_What is expected:_ Nothing but the lines from the one containing "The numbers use" through the one containing "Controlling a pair", both included, should be given again, each exactly as written below.

::: Dataset extract :::

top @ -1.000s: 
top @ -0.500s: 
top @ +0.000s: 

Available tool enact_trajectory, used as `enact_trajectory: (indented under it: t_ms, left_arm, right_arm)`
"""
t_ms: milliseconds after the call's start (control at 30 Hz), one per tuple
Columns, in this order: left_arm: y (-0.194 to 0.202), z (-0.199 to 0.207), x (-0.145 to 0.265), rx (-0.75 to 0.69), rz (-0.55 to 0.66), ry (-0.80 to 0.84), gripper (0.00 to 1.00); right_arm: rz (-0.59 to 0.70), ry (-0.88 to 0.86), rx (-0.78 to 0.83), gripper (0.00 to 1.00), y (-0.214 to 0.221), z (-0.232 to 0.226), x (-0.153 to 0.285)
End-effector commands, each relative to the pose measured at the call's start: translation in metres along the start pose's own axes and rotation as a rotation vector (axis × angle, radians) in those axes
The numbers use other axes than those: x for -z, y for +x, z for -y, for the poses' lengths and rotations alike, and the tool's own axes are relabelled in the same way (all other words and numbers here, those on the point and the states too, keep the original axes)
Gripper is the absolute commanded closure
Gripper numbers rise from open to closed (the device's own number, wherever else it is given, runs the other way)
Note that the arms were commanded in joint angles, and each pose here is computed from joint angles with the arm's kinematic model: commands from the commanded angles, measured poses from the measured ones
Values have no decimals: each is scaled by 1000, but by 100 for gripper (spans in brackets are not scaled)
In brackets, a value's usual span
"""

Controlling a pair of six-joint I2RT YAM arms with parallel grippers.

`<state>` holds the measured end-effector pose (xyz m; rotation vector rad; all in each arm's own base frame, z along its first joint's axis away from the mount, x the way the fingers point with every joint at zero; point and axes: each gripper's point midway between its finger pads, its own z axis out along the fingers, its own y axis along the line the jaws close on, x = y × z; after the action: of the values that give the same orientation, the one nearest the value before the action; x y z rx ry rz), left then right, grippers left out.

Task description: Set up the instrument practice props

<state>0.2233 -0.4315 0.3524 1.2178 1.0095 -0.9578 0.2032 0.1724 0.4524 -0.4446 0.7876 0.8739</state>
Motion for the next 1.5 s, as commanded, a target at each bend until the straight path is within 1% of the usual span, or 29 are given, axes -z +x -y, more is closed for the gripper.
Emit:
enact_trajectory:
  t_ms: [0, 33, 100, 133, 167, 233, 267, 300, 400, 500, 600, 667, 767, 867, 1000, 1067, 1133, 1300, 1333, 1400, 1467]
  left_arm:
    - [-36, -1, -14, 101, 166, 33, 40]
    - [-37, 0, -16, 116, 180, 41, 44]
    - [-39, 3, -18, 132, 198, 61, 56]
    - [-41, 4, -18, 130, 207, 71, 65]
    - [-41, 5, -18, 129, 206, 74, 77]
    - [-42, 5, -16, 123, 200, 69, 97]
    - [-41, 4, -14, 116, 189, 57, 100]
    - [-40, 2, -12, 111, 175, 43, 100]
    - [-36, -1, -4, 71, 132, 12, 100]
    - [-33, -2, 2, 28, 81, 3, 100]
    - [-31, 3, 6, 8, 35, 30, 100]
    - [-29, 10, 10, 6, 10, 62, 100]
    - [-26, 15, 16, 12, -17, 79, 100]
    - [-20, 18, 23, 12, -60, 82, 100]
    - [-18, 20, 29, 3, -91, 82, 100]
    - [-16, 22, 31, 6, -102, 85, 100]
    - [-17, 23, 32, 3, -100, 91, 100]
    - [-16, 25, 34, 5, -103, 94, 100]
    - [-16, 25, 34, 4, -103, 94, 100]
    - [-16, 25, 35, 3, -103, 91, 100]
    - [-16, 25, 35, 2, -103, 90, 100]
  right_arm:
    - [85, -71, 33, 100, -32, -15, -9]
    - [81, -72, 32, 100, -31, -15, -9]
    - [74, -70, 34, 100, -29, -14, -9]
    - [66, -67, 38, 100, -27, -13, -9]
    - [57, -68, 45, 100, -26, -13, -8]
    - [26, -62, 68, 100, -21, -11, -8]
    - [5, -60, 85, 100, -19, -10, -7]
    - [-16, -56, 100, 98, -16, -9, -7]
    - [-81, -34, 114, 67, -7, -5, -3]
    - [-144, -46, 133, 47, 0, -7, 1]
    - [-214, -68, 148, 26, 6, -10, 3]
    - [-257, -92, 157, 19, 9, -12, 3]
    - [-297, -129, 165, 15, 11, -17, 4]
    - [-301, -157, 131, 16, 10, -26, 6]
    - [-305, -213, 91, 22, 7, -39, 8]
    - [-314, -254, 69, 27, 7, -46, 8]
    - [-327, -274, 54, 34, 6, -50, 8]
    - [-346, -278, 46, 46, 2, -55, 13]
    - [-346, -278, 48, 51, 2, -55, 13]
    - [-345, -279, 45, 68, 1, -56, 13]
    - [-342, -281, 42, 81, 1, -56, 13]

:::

_Result for this exercise:_
The numbers use other axes than those: x for -z, y for +x, z for -y, for the poses' lengths and rotations alike, and the tool's own axes are relabelled in the same way (all other words and numbers here, those on the point and the states too, keep the original axes)
Gripper is the absolute commanded closure
Gripper numbers rise from open to closed (the device's own number, wherever else it is given, runs the other way)
Note that the arms were commanded in joint angles, and each pose here is computed from joint angles with the arm's kinematic model: commands from the commanded angles, measured poses from the measured ones
Values have no decimals: each is scaled by 1000, but by 100 for gripper (spans in brackets are not scaled)
In brackets, a value's usual span
"""

Controlling a pair of six-joint I2RT YAM arms with parallel grippers.

The complete output has now been given.